### What you have to do
Across the data below, count every line where the string "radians" appears. Answer with the number alone.

### Data excerpts
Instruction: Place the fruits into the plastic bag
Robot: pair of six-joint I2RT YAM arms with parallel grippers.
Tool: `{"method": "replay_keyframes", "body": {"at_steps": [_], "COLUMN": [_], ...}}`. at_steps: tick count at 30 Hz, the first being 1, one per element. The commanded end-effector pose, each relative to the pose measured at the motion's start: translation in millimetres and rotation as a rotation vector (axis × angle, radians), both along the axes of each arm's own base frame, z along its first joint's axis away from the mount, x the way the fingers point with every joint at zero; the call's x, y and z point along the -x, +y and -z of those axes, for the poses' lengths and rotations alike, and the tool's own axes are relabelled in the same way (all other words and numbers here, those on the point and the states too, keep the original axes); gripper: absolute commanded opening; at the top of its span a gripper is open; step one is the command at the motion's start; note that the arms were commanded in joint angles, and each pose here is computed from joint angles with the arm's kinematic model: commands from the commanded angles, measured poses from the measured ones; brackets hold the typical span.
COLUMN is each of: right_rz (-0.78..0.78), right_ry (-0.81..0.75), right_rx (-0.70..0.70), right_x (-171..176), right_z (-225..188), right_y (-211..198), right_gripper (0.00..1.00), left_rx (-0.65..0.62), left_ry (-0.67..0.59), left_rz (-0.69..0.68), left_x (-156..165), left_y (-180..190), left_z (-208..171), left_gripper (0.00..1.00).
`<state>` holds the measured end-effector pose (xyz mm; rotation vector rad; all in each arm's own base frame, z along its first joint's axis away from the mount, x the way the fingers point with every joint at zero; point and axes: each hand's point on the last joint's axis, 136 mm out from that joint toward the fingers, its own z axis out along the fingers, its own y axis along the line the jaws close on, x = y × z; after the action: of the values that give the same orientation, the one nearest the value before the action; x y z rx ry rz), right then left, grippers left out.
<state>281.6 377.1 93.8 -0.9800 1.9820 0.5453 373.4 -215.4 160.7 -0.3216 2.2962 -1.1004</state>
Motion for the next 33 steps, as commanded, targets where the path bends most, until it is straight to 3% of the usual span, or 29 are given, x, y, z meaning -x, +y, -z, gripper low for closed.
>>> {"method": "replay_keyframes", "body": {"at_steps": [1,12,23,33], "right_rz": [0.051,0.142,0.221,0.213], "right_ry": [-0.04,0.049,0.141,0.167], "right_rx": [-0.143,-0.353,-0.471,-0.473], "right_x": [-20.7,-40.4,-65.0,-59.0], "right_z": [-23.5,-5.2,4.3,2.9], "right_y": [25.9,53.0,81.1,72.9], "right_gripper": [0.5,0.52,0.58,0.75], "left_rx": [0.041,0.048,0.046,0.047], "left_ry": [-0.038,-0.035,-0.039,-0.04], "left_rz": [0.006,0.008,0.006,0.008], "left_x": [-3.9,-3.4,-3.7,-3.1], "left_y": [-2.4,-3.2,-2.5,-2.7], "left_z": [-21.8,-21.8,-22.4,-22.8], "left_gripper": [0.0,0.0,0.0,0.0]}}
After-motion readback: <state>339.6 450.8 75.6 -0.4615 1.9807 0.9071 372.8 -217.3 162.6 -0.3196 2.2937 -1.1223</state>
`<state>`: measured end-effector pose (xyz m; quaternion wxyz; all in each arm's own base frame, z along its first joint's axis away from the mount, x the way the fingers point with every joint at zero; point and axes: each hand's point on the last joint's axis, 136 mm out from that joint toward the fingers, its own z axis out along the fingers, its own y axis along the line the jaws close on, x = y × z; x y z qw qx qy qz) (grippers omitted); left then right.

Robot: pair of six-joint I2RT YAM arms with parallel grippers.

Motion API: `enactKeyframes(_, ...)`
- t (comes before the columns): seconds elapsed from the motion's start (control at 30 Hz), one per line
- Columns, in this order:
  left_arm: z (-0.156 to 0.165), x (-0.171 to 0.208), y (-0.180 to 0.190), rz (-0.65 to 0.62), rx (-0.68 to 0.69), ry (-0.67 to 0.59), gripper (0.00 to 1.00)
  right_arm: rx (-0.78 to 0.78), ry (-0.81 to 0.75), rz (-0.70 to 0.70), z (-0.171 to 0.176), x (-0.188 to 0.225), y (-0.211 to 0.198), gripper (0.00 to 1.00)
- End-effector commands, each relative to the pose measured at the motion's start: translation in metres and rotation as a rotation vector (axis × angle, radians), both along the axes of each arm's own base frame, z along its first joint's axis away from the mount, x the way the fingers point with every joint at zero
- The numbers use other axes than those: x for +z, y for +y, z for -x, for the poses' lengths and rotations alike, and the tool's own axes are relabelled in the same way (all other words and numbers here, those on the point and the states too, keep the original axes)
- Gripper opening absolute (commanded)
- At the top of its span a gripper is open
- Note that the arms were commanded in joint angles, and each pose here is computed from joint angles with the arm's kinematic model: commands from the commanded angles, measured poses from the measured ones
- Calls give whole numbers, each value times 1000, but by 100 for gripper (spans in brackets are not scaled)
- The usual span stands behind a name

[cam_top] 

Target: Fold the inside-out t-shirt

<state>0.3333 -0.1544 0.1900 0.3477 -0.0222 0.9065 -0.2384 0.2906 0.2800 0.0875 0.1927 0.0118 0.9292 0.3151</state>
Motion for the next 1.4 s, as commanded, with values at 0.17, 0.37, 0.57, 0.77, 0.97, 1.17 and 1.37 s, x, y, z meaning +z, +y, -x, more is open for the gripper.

### Answer section
2